| TASK DETAILS |
Restate exactly, please, each line of the listing from the one with "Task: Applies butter" to the last, including both.

| SUPPLIED DATA |
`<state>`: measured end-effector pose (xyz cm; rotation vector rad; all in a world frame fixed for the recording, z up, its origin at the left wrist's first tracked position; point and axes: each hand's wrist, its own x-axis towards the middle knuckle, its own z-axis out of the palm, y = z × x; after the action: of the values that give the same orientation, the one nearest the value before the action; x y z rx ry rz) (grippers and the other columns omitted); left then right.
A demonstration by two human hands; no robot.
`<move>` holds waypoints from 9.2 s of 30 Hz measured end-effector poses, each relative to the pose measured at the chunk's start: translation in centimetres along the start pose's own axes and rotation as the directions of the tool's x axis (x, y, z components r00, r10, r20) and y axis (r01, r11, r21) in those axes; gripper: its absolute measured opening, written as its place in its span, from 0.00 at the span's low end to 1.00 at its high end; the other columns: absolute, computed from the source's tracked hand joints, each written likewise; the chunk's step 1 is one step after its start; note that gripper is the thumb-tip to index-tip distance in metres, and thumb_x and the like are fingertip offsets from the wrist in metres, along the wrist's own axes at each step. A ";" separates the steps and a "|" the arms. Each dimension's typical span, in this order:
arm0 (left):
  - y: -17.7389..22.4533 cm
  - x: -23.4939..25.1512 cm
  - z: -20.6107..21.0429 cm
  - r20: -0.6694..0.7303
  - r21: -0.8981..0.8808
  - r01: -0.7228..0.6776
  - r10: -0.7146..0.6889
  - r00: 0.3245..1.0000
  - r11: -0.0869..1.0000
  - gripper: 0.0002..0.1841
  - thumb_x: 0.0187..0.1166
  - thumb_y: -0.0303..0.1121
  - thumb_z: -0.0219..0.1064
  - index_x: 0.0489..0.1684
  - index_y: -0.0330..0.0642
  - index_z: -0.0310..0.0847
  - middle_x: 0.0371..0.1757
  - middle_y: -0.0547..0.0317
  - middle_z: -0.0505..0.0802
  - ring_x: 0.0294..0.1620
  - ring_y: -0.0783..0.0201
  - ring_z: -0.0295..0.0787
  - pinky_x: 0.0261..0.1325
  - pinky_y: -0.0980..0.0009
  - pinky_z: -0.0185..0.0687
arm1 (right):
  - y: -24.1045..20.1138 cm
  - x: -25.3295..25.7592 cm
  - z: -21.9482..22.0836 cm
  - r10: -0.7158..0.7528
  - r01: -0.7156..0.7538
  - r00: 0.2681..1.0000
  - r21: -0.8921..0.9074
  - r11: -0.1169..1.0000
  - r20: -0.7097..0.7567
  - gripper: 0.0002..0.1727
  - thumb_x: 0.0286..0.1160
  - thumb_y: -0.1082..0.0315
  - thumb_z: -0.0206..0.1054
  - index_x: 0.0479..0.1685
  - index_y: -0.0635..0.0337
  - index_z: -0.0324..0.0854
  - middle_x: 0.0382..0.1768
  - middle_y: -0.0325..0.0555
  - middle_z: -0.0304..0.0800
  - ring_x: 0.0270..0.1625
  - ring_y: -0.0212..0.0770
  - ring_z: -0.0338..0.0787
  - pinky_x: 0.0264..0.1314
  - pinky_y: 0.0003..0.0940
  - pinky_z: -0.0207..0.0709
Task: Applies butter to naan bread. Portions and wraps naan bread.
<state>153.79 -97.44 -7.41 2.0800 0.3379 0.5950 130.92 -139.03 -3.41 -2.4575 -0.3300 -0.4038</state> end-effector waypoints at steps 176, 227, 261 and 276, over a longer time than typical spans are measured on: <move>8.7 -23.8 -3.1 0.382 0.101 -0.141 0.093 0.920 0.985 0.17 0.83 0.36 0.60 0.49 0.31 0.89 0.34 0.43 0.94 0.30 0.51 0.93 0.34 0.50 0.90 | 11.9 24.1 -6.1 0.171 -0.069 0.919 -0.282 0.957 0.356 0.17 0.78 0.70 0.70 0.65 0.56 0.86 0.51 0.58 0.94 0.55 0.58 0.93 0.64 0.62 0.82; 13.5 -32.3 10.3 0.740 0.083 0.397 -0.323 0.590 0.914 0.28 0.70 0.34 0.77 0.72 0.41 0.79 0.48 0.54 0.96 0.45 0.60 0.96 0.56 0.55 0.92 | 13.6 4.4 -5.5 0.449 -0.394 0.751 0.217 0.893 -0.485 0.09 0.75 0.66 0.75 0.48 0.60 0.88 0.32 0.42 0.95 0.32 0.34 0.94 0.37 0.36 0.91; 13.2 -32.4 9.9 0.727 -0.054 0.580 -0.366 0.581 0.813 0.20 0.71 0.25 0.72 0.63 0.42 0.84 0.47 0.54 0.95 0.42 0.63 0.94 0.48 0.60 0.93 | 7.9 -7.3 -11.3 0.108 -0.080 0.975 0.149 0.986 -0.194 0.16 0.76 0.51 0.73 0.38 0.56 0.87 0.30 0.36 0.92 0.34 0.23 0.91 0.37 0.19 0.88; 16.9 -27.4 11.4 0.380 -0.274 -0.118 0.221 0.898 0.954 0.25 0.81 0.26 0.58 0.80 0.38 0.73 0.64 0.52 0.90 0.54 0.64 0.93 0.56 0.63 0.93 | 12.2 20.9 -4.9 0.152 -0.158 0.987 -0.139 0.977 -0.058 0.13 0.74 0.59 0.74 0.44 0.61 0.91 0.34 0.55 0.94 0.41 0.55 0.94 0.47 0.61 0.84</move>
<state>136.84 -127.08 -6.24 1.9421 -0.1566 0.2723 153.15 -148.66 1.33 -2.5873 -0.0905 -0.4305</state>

| RESPONSE |
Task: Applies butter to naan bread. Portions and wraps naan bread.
<state>153.79 -97.44 -7.41 2.0800 0.3379 0.5950 130.92 -139.03 -3.41 -2.4575 -0.3300 -0.4038</state> end-effector waypoints at steps 176, 227, 261 and 276, over a longer time than typical spans are measured on: <move>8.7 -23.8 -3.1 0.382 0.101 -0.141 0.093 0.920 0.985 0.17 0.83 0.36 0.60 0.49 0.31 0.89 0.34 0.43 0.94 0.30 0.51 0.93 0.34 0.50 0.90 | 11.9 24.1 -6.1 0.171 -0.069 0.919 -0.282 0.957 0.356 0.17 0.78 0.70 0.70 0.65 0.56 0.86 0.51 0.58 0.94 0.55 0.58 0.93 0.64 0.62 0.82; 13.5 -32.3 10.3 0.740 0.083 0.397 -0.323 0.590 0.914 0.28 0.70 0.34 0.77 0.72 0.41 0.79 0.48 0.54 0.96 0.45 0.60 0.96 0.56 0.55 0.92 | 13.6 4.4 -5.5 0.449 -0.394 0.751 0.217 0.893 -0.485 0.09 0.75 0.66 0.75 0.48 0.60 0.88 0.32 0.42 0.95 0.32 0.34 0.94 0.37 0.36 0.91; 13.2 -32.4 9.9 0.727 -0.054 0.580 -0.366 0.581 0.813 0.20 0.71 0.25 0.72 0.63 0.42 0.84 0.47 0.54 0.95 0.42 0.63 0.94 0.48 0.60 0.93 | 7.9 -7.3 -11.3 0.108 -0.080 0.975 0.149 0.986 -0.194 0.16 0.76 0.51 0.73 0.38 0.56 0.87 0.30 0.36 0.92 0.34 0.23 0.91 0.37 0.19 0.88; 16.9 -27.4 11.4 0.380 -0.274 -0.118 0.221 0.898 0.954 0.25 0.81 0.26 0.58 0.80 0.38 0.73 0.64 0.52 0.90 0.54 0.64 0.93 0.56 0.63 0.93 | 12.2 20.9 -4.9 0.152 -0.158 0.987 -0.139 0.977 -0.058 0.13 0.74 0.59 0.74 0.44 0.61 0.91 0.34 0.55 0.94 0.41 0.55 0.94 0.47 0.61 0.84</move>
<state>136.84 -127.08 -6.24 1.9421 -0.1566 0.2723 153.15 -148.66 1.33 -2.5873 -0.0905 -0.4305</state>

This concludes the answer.